Download or read book English Church Monuments to 1750 written by David Leonard Carrington and published by . This book was released on 2000 with total page 0 pages. Available in PDF, EPUB and Kindle. Book excerpt:

Book Death  Religion  and the Family in England  1480 1750

Download or read book Death Religion and the Family in England 1480 1750 written by Ralph Anthony Houlbrooke and published by Oxford University Press. This book was released on 2000 with total page 460 pages. Available in PDF, EPUB and Kindle. Book excerpt: This volume examines the effects of religious change on the English way of death between 1480 and 1750. It discusses relatively neglected aspects of the subject such as the death-bed, will-making and the last rites.

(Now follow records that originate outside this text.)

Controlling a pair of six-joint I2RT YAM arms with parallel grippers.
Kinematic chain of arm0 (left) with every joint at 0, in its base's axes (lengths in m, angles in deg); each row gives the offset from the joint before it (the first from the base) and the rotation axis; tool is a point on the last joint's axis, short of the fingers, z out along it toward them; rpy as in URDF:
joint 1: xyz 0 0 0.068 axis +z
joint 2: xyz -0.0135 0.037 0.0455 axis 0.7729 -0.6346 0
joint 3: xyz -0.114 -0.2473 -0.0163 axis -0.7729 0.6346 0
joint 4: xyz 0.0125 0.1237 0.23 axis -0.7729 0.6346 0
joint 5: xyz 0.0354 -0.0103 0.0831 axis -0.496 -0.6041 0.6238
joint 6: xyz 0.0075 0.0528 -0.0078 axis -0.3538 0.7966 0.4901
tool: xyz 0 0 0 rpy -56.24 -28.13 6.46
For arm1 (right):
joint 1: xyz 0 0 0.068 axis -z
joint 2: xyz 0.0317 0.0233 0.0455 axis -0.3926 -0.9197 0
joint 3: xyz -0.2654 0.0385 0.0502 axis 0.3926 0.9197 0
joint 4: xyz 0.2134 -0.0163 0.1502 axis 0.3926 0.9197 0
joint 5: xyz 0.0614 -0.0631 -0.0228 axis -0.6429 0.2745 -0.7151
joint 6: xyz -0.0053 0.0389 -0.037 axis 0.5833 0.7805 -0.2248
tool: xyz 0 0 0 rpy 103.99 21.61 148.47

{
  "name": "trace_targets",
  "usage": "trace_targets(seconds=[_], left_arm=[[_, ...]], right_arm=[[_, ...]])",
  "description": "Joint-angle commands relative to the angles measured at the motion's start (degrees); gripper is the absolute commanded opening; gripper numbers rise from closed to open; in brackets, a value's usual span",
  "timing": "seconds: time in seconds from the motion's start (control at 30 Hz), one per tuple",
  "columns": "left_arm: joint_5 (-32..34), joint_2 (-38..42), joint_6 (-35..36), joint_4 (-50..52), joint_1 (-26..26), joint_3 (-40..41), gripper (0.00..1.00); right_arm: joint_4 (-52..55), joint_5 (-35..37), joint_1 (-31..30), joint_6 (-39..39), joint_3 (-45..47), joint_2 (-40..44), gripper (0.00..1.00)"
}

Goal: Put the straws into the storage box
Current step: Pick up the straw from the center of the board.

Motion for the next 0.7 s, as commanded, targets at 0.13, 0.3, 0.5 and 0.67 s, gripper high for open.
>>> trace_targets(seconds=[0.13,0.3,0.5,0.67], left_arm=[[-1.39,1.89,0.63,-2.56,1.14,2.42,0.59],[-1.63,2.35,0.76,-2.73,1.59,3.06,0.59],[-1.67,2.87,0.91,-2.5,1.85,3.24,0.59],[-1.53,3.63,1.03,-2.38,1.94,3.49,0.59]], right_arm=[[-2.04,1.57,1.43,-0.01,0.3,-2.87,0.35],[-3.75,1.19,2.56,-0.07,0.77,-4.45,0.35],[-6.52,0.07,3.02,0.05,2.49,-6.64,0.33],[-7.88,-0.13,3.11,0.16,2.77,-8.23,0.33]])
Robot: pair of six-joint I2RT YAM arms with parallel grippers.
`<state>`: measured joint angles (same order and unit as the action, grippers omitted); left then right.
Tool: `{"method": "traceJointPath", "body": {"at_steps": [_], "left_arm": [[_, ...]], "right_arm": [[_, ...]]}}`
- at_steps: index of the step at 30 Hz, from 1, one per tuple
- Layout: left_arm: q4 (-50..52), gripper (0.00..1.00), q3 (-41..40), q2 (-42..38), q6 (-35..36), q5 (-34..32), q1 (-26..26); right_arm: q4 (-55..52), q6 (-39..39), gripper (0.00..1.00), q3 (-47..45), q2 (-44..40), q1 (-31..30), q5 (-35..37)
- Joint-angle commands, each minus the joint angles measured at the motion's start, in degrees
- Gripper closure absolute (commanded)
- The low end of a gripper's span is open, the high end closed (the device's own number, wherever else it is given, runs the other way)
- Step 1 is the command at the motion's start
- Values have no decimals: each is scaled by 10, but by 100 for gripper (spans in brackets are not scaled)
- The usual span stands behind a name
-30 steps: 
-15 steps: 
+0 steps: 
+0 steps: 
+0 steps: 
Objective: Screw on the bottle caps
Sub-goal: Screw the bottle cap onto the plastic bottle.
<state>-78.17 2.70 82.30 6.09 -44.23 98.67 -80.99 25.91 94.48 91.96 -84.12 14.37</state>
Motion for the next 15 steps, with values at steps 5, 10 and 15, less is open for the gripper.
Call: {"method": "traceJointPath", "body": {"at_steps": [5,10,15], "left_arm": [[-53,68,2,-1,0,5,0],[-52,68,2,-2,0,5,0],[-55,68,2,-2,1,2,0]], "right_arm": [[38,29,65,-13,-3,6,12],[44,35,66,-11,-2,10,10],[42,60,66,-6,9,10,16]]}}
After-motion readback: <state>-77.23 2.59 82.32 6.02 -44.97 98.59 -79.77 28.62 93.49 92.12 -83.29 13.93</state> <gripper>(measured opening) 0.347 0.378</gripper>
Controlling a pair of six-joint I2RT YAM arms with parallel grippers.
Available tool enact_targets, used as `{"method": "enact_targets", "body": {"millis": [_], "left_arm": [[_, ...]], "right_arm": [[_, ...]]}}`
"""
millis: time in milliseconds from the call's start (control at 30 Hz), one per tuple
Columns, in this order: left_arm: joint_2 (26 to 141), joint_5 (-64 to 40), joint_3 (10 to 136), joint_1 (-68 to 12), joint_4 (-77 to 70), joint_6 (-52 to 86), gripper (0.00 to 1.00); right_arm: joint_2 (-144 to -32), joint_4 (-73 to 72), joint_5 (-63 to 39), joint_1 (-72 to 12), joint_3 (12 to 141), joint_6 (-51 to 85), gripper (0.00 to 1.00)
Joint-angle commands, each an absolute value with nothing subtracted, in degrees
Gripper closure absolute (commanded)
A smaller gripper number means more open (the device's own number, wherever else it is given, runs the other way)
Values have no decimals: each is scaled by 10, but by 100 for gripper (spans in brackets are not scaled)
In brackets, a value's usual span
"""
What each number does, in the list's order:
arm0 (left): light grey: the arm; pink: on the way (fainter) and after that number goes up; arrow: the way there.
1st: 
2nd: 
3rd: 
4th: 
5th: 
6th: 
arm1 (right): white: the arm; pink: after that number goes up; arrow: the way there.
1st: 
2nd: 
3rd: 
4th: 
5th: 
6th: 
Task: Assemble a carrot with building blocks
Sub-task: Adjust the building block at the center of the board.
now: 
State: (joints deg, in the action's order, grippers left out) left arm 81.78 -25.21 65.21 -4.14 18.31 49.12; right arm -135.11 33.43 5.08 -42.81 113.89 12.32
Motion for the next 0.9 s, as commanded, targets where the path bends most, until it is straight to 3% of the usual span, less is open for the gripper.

Book Stone Conservation  Principles and Practice

Download or read book Stone Conservation Principles and Practice written by Alison Henry and published by Routledge. This book was released on 2015-12-08 with total page 334 pages. Available in PDF, EPUB and Kindle. Book excerpt: Winner of the RIBA Book Award, this important and timely publication brings together contributions from leading stone conservation practitioners. It discusses the philosophical principles on which stone conservation is founded and the need to understand the full history and development of a building before starting work. Other topics covered in this book include consolidation, cleaning, and the replacement of stone; conservation of different stone types, including limestone, sandstone, and marble; problems of dealing with polychrome stone; and finally, issues relating to church monuments and graveyards, taking account of the need for good maintenance and health and safety requirements. The book is illustrated with the authors' own examples of stone conservation in practice. Architects, surveyors and craftsmen involved in the conservation of stone structures will find this both a practical and useful reference work.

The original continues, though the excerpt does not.